3 application. Description of the execution. // P. A. Lidov. Tanya.
The execution site was surrounded by ten mounted soldiers with drawn sabers. More than a hundred German soldiers and several officers stood around. Local residents were ordered to gather and witness the execution, but few showed up, and some, after arriving and standing for a while, quietly went home to avoid witnessing the horrific spectacle.
Two pasta boxes were stacked one on top of the other under a noose lowered from the crossbar. Tatyana was lifted, placed on the box, and the noose was placed around her neck. One of the officers began to aim his Kodak camera at the gallows; the Germans were fond of photographing executions and beheadings. The commandant motioned to the soldiers acting as executioners to wait.
Tatyana took advantage of this and, turning to the collective farmers, shouted in a loud and clear voice:
"Hey, comrades! Why are you looking so sad? Be brave, fight, beat the Germans, burn them, poison them!"
The German standing next to her swung his arm and wanted to either hit her or cover her mouth, but she pushed his hand away and continued:
"I'm not afraid to die, comrades. It's a blessing to die for my people..."
The photographer had photographed the gallows from a distance and up close, and was now positioning himself to take a side shot. The executioners glanced uneasily at the commandant, who shouted at the photographer:
— Hurry up!
Then Tatyana turned towards the commandant and, addressing him and the German soldiers, continued:
"You're going to hang me now, but I'm not alone. There are two hundred million of us, you can't hang us all. You'll get revenge for me..."
The Russians standing in the square wept. Some turned away, so as not to see what was about to happen. The executioner tugged at the rope, and the noose squeezed Tanya's throat. But she pulled the noose back with both hands, rose up on her toes, and screamed, straining her strength:
— Farewell, comrades!
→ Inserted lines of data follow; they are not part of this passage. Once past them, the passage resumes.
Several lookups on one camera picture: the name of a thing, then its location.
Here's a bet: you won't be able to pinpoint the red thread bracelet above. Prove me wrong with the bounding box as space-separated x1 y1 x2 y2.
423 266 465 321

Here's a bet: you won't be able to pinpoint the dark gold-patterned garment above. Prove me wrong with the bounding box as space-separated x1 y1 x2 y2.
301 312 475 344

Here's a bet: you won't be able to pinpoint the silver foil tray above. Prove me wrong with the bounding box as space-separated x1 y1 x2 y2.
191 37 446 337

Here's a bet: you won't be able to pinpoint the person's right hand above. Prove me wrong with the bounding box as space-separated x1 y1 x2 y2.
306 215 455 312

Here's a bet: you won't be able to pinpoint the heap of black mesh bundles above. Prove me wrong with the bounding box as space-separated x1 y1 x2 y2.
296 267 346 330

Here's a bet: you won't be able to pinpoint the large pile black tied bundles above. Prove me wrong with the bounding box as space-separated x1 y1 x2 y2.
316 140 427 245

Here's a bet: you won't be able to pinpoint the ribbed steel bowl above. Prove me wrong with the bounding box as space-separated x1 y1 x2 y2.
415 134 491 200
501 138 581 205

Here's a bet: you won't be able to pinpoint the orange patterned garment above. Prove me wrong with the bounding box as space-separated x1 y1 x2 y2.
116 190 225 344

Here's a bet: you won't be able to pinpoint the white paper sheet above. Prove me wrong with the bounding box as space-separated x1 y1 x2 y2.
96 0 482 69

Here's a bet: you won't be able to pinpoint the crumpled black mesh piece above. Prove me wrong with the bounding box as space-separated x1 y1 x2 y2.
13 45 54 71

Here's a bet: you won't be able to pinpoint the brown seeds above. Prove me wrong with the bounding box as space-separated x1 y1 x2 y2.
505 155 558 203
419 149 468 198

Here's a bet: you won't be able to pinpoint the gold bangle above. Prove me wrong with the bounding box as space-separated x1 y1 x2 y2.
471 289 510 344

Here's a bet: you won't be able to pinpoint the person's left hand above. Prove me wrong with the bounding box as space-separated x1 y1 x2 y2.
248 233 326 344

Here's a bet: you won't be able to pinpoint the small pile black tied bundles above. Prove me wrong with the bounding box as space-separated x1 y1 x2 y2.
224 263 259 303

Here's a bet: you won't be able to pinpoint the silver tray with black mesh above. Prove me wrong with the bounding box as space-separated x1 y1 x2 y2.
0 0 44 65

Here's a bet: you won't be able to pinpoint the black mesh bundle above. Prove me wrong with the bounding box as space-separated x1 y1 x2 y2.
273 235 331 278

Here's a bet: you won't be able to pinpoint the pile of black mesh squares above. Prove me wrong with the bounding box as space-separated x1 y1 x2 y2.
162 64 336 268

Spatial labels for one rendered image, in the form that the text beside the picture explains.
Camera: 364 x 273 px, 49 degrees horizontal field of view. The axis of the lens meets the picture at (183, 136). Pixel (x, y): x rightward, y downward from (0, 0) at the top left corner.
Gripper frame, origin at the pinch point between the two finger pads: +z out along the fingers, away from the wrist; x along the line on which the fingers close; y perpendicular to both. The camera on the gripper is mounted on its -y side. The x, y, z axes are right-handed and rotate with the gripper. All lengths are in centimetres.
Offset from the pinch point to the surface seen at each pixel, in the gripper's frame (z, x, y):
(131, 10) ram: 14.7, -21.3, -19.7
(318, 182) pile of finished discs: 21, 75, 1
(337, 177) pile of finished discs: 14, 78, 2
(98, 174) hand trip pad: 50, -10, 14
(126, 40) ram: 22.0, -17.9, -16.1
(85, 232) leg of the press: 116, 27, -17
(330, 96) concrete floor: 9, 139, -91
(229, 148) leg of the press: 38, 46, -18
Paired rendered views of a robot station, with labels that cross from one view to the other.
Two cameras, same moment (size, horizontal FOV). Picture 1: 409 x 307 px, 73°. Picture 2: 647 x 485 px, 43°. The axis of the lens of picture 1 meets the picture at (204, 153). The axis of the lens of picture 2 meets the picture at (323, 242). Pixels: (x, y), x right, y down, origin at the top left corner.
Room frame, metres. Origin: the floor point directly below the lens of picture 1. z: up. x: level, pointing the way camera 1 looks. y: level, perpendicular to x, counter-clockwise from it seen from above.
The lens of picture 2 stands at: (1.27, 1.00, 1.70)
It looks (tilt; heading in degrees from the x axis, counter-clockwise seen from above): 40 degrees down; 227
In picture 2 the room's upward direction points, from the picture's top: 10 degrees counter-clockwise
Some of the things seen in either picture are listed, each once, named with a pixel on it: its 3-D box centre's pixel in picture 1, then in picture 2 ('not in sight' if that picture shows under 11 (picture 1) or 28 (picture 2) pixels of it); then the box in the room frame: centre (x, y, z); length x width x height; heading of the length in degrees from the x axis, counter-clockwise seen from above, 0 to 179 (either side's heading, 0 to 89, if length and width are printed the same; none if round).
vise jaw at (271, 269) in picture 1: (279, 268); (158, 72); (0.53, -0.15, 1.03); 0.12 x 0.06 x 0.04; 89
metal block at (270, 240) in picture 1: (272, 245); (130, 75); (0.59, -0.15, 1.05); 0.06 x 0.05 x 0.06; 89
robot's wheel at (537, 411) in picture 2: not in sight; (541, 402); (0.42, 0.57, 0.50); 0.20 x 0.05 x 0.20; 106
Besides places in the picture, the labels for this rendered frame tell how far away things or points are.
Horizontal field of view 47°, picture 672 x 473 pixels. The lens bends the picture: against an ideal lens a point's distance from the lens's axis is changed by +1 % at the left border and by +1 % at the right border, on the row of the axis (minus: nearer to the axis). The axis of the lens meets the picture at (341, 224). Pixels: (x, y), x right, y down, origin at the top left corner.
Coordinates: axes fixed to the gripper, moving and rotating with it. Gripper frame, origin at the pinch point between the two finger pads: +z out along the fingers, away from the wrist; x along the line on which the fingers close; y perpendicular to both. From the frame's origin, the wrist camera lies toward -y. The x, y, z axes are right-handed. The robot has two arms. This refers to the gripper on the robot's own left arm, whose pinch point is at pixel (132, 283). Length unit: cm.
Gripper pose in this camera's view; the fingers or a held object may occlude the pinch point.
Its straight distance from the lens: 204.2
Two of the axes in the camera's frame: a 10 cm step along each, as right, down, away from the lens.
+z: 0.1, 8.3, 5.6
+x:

Fight, don't be afraid! Stalin is with us! Stalin will come!..
The executioner pressed his hobnailed boot against the crate, and it creaked on the slippery, packed snow. The top crate fell and hit the ground with a resounding thud. The crowd recoiled. A scream rang out and died away, echoing at the edge of the forest…

Pravda newspaper war correspondent Pyotr Aleksandrovich Lidov (1906-1944) with residents of the village of Petrishchevo—Praskovya Yakovlevna and her husband Vasily Kulik. Zoya Kosmodemyanskaya spent her last night in the Kulik family home. Lidov himself traveled to dangerous parts of the front, flew with a bomber crew behind enemy lines, worked under air strikes, and made forays into German-occupied territories. He wrote about military operations near Smolensk, the partisans of Belarus, the situation in occupied Minsk, and reported from Stalingrad, the Kursk Bulge, the banks of the Seversky Donets and the Dnieper, and the Czechoslovak Corps of Ludvik Svoboda. Lidov, along with Pravda photojournalist Sergei Strunnikov and Izvestia correspondent Alexander Kuznetsov, died on June 22, 1944, during an enemy bombing of an airfield near Poltava, when the Germans successfully attacked the bases of Soviet and American aircraft.